EXERCISE INSTRUCTIONS ▸
Could the data below be copied exactly, minus the pictures?

(Beginning of THE DATA)

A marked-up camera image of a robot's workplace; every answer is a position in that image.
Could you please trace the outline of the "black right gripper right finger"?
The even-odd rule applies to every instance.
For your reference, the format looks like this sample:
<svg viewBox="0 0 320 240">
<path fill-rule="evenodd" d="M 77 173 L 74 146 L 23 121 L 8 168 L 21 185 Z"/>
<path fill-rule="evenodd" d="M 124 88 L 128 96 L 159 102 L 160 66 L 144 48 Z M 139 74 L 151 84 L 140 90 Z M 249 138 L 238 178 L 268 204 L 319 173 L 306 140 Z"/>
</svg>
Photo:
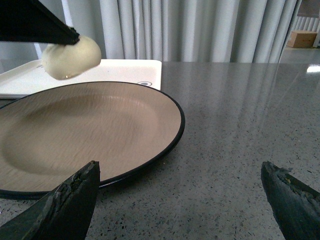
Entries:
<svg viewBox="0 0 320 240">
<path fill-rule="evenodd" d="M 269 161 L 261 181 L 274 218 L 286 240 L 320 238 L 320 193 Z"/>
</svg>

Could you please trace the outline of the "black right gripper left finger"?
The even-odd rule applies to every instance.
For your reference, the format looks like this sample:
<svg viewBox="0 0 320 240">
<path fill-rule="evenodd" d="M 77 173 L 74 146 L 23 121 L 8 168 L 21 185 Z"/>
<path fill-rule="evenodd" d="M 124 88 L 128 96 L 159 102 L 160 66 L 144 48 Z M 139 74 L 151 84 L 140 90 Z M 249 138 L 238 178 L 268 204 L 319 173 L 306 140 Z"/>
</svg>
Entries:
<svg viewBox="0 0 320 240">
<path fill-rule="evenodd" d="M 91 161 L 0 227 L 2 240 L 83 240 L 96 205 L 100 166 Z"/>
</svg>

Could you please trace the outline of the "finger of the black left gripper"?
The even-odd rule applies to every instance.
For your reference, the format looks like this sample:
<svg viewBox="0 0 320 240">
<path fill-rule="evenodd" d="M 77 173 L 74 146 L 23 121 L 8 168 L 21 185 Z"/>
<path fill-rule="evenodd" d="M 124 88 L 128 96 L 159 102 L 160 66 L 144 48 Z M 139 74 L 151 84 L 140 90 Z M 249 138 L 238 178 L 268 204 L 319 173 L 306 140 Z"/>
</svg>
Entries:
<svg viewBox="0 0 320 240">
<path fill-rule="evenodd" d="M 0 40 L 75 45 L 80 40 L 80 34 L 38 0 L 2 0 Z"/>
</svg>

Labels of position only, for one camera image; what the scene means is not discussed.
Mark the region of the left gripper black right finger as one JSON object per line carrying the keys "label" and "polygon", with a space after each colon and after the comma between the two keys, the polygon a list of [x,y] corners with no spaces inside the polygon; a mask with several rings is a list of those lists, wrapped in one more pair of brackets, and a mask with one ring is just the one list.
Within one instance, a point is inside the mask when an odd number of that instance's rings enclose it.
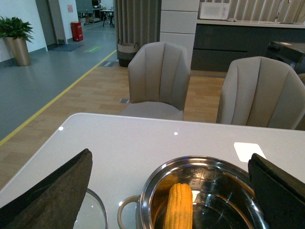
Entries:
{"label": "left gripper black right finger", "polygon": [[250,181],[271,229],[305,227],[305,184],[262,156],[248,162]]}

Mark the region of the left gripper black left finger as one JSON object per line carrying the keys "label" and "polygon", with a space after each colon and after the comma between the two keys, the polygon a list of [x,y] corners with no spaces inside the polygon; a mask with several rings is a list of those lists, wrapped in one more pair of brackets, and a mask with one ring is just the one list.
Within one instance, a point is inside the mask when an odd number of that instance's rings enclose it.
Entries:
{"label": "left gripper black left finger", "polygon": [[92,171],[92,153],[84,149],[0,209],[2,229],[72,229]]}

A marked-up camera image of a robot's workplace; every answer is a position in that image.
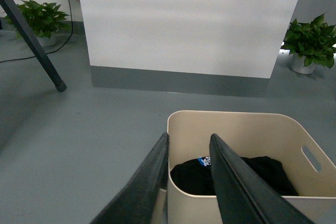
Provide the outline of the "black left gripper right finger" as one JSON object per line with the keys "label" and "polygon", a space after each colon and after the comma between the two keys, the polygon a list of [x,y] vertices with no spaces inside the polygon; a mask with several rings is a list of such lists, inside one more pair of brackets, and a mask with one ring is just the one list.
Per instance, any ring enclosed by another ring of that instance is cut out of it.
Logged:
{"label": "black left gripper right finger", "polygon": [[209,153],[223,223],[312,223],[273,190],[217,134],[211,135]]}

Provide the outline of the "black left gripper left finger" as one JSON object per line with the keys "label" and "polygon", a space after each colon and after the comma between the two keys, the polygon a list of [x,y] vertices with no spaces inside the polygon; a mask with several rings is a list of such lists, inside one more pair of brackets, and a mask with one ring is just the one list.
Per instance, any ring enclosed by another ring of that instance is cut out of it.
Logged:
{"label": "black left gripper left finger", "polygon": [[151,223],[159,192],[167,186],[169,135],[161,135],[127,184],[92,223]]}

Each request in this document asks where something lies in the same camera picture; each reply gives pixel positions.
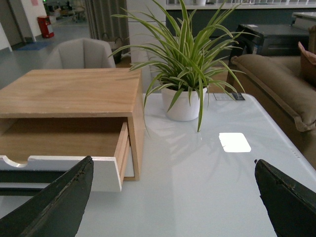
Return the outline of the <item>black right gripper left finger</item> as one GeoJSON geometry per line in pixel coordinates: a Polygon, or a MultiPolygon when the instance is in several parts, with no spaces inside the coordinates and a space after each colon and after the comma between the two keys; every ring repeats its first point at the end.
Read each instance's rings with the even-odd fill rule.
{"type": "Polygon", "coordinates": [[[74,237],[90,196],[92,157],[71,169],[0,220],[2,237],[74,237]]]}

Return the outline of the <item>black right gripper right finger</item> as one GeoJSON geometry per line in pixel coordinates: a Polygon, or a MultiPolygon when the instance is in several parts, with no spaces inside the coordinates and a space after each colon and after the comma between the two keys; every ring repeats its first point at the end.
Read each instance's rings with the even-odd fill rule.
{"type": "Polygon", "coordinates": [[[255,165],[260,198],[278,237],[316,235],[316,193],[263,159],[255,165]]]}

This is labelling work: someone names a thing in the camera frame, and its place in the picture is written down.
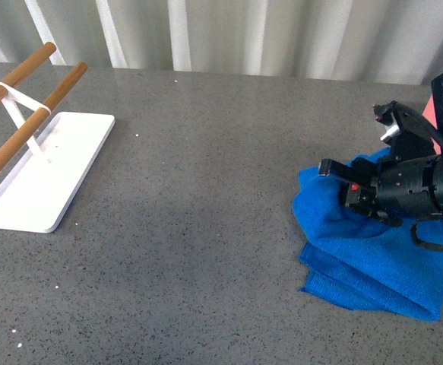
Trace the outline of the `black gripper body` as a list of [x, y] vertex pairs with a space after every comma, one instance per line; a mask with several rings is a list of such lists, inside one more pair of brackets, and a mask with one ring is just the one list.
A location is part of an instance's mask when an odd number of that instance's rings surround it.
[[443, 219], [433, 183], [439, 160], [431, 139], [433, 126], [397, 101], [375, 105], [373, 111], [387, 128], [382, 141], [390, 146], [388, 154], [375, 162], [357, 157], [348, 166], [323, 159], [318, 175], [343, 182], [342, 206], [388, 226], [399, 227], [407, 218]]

(End of THE DATA)

ANSWER SECTION ▸
A marked-up camera image of a robot's workplace; every answer is a position in that image.
Could you please trace the outline of the "black right gripper right finger"?
The even-odd rule applies to every instance.
For your reference, the format looks like this sample:
<svg viewBox="0 0 320 240">
<path fill-rule="evenodd" d="M 77 173 L 74 146 L 23 121 L 8 168 L 21 185 Z"/>
<path fill-rule="evenodd" d="M 124 88 L 128 96 L 159 102 L 160 66 L 144 48 Z M 139 74 L 151 84 L 140 90 Z M 249 138 L 238 178 L 268 204 L 319 173 L 306 140 Z"/>
</svg>
Photo:
Entries:
<svg viewBox="0 0 320 240">
<path fill-rule="evenodd" d="M 269 161 L 261 181 L 274 218 L 286 240 L 320 238 L 320 193 Z"/>
</svg>

Could you please trace the outline of the "black right gripper left finger"?
The even-odd rule applies to every instance.
For your reference, the format looks like this sample:
<svg viewBox="0 0 320 240">
<path fill-rule="evenodd" d="M 77 173 L 74 146 L 23 121 L 8 168 L 21 185 Z"/>
<path fill-rule="evenodd" d="M 124 88 L 128 96 L 159 102 L 160 66 L 144 48 Z M 139 74 L 151 84 L 140 90 Z M 249 138 L 238 178 L 268 204 L 319 173 L 306 140 Z"/>
</svg>
Entries:
<svg viewBox="0 0 320 240">
<path fill-rule="evenodd" d="M 91 161 L 0 227 L 2 240 L 83 240 L 96 205 L 100 166 Z"/>
</svg>

Could you please trace the outline of the "finger of the black left gripper"?
The even-odd rule applies to every instance.
For your reference, the format looks like this sample:
<svg viewBox="0 0 320 240">
<path fill-rule="evenodd" d="M 77 173 L 74 146 L 23 121 L 8 168 L 21 185 Z"/>
<path fill-rule="evenodd" d="M 124 88 L 128 96 L 159 102 L 160 66 L 144 48 Z M 139 74 L 151 84 L 140 90 Z M 249 138 L 238 178 L 268 204 L 319 173 L 306 140 Z"/>
</svg>
Entries:
<svg viewBox="0 0 320 240">
<path fill-rule="evenodd" d="M 0 40 L 75 45 L 80 40 L 80 34 L 38 0 L 2 0 Z"/>
</svg>

Labels of position only, for one camera image; what the scene means is not discussed.
Mark the region of the left gripper black right finger as one JSON object per line carrying the keys "label" and "polygon", with a space after each colon and after the comma between the two keys, the polygon a list of [x,y] corners with no spaces inside the polygon; a mask with several rings is a list of those lists, wrapped in one more pair of brackets, and a mask with one ring is just the one list.
Within one instance, a point is inside the mask when an odd number of that instance's rings enclose it.
Entries:
{"label": "left gripper black right finger", "polygon": [[250,181],[271,229],[305,227],[305,184],[262,156],[248,162]]}

Mark the region of the left gripper black left finger as one JSON object per line carrying the keys "label" and "polygon", with a space after each colon and after the comma between the two keys, the polygon a list of [x,y] corners with no spaces inside the polygon; a mask with several rings is a list of those lists, wrapped in one more pair of brackets, and a mask with one ring is just the one list.
Within one instance, a point is inside the mask when an odd number of that instance's rings enclose it.
Entries:
{"label": "left gripper black left finger", "polygon": [[92,171],[92,153],[84,149],[0,209],[2,229],[72,229]]}

A marked-up camera image of a robot's workplace; every answer is a position in that image.
Provide the outline of the "black left gripper right finger" as one JSON object per line with the keys "label" and "polygon", a space after each colon and after the comma between the two keys, the polygon a list of [x,y] vertices with no spaces inside the polygon; a mask with several rings is a list of such lists, inside one more pair of brackets, and a mask with one ring is just the one list.
Per instance, any ring enclosed by another ring of that instance is cut out of it.
Logged:
{"label": "black left gripper right finger", "polygon": [[209,153],[223,223],[312,223],[273,190],[217,134],[211,135]]}

Provide the outline of the "black left gripper left finger" as one JSON object per line with the keys "label" and "polygon", a space after each colon and after the comma between the two keys, the polygon a list of [x,y] vertices with no spaces inside the polygon; a mask with several rings is a list of such lists, inside one more pair of brackets, and a mask with one ring is just the one list.
Per instance, any ring enclosed by another ring of that instance is cut out of it.
Logged:
{"label": "black left gripper left finger", "polygon": [[151,223],[159,192],[167,186],[169,135],[161,135],[127,184],[92,223]]}

Each request in this document asks where something lies in the same camera picture; each reply gives pixel positions.
Return the outline of the <item>black right gripper left finger</item> as one GeoJSON geometry per line in pixel coordinates: a Polygon, or a MultiPolygon when the instance is in several parts, with no spaces inside the coordinates and a space after each colon and after the comma between the two keys; every ring repeats its first point at the end.
Read each instance's rings with the even-odd fill rule.
{"type": "Polygon", "coordinates": [[[74,237],[90,196],[92,157],[71,169],[0,220],[2,237],[74,237]]]}

Return the outline of the <item>black right gripper right finger</item> as one GeoJSON geometry per line in pixel coordinates: a Polygon, or a MultiPolygon when the instance is in several parts, with no spaces inside the coordinates and a space after each colon and after the comma between the two keys; every ring repeats its first point at the end.
Read each instance's rings with the even-odd fill rule.
{"type": "Polygon", "coordinates": [[[255,165],[260,198],[278,237],[316,235],[316,193],[263,159],[255,165]]]}

This is labelling work: someone names a thing in the camera frame, and its place in the picture is written down.
Trace the outline of the `black gripper body` as a list of [x, y] vertex pairs with a space after every comma, one instance per line; a mask with several rings is a list of such lists, inside one more pair of brackets, and a mask with one ring is just the one list.
A location is part of an instance's mask when an odd number of that instance's rings surround it.
[[443, 219], [433, 183], [439, 160], [431, 139], [433, 126], [397, 101], [375, 105], [373, 111], [387, 128], [382, 141], [390, 146], [388, 154], [375, 162], [357, 157], [348, 166], [323, 159], [318, 175], [343, 182], [342, 206], [388, 226], [399, 227], [407, 218]]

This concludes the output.